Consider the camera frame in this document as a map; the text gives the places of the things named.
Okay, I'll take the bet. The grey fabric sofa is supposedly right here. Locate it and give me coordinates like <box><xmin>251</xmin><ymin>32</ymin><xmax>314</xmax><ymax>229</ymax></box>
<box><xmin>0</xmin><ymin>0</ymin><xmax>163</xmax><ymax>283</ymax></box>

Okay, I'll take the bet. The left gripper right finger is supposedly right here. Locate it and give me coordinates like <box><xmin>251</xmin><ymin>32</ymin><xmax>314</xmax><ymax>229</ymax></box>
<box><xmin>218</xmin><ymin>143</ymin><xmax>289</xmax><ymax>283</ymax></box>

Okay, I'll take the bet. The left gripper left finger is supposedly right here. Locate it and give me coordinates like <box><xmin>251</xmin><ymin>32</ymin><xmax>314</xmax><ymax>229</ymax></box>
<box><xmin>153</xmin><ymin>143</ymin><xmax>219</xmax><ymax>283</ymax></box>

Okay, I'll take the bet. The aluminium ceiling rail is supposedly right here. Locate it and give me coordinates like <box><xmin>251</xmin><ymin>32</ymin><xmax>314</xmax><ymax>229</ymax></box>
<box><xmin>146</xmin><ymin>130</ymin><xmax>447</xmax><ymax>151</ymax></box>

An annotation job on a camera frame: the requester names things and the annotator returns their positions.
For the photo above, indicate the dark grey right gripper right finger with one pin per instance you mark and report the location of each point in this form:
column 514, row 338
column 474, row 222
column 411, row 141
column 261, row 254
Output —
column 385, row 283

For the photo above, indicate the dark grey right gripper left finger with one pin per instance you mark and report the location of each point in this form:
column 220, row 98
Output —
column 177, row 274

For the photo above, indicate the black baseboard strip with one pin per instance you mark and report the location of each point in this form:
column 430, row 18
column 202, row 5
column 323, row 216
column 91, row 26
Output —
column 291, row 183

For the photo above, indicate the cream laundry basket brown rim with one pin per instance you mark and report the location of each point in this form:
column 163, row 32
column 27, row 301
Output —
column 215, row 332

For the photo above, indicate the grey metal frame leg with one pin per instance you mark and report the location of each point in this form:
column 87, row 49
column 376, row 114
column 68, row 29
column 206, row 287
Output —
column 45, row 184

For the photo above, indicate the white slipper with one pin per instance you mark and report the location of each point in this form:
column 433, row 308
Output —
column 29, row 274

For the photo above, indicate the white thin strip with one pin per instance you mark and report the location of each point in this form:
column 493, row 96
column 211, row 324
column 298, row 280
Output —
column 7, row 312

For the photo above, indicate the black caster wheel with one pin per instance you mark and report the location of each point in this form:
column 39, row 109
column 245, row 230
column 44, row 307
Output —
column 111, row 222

--------------------------------

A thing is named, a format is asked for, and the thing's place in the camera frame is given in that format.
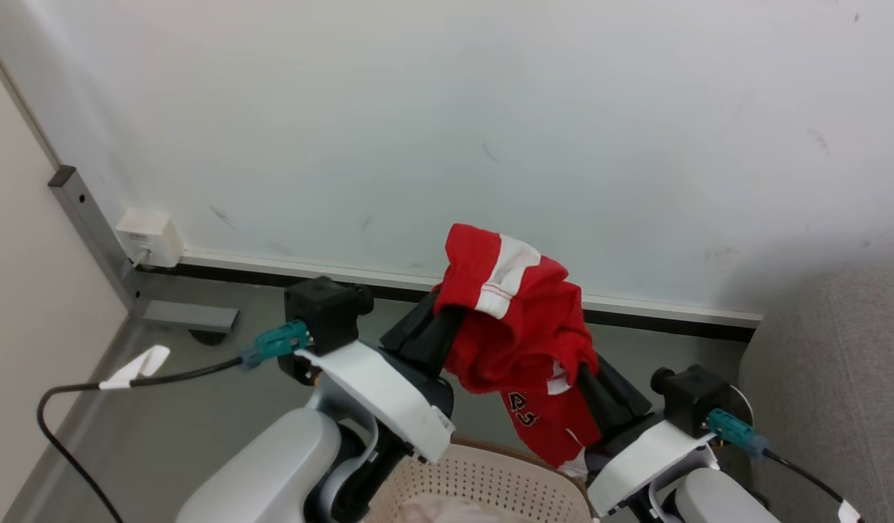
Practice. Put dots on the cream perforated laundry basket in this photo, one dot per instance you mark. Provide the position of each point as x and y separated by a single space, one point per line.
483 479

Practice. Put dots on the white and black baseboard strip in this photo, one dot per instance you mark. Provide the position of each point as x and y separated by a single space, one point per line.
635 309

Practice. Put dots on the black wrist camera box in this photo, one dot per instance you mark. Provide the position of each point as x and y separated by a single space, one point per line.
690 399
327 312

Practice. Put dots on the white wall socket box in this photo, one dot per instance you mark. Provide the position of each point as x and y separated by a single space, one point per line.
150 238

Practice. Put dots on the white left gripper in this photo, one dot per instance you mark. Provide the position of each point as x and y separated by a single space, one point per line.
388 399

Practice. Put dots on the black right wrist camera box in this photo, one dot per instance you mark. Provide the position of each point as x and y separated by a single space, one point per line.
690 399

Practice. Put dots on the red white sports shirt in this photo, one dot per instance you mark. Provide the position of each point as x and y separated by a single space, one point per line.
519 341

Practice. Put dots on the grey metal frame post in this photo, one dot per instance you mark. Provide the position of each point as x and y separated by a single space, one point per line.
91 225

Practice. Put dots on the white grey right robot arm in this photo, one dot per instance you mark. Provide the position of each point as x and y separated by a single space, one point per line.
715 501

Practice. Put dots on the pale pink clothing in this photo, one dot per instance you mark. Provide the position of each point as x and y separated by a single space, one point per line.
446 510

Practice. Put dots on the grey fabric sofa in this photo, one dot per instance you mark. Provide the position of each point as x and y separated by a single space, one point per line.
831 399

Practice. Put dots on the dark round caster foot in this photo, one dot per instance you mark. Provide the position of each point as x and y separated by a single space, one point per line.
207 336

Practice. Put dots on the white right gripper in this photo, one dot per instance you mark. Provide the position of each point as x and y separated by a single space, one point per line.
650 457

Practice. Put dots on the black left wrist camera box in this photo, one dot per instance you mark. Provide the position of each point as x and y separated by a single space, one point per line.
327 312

--------------------------------

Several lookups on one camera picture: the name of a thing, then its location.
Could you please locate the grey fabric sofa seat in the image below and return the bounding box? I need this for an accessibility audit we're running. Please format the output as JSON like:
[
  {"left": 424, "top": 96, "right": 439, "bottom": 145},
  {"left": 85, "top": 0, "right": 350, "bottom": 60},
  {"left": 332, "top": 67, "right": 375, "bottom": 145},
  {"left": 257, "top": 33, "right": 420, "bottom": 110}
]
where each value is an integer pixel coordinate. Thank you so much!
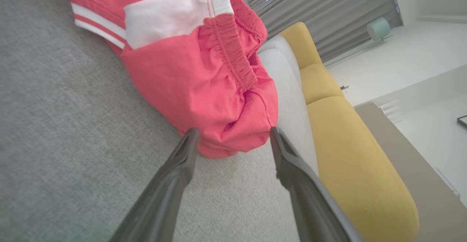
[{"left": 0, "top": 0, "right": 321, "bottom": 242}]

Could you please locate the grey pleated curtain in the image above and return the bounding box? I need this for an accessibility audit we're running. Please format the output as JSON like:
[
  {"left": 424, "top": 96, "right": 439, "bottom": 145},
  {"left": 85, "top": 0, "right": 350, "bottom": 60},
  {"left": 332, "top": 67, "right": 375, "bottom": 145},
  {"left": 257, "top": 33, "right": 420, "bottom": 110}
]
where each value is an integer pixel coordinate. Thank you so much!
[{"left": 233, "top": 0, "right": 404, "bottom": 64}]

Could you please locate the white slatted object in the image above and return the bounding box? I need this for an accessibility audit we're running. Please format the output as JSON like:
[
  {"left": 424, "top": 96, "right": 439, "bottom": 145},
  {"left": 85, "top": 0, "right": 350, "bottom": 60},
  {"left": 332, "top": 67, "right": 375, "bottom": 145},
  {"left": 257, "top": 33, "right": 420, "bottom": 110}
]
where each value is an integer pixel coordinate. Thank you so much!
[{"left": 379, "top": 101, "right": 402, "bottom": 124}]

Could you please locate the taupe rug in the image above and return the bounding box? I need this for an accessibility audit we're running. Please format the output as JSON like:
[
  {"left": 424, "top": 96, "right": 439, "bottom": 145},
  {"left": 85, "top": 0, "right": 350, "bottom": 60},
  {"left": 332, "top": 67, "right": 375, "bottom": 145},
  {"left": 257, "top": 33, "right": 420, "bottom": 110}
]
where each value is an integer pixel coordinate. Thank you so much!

--------------------------------

Where a line in the listing above contains "accessibility", copy that line.

Could you please locate the grey fabric sofa seat in the image below and return the bounding box? I need this for an accessibility audit we're running. Please format the output as JSON like:
Could you please locate the grey pleated curtain in the image above and return the bounding box? I need this for an accessibility audit we're running. Please format the output as JSON like:
Could you please locate the white slatted object in the image above and return the bounding box? I need this for an accessibility audit we're running. Please format the output as JSON like:
Could you please locate the taupe rug in the image above and return the bounding box? I need this for an accessibility audit we're running. Please format the output as JSON like:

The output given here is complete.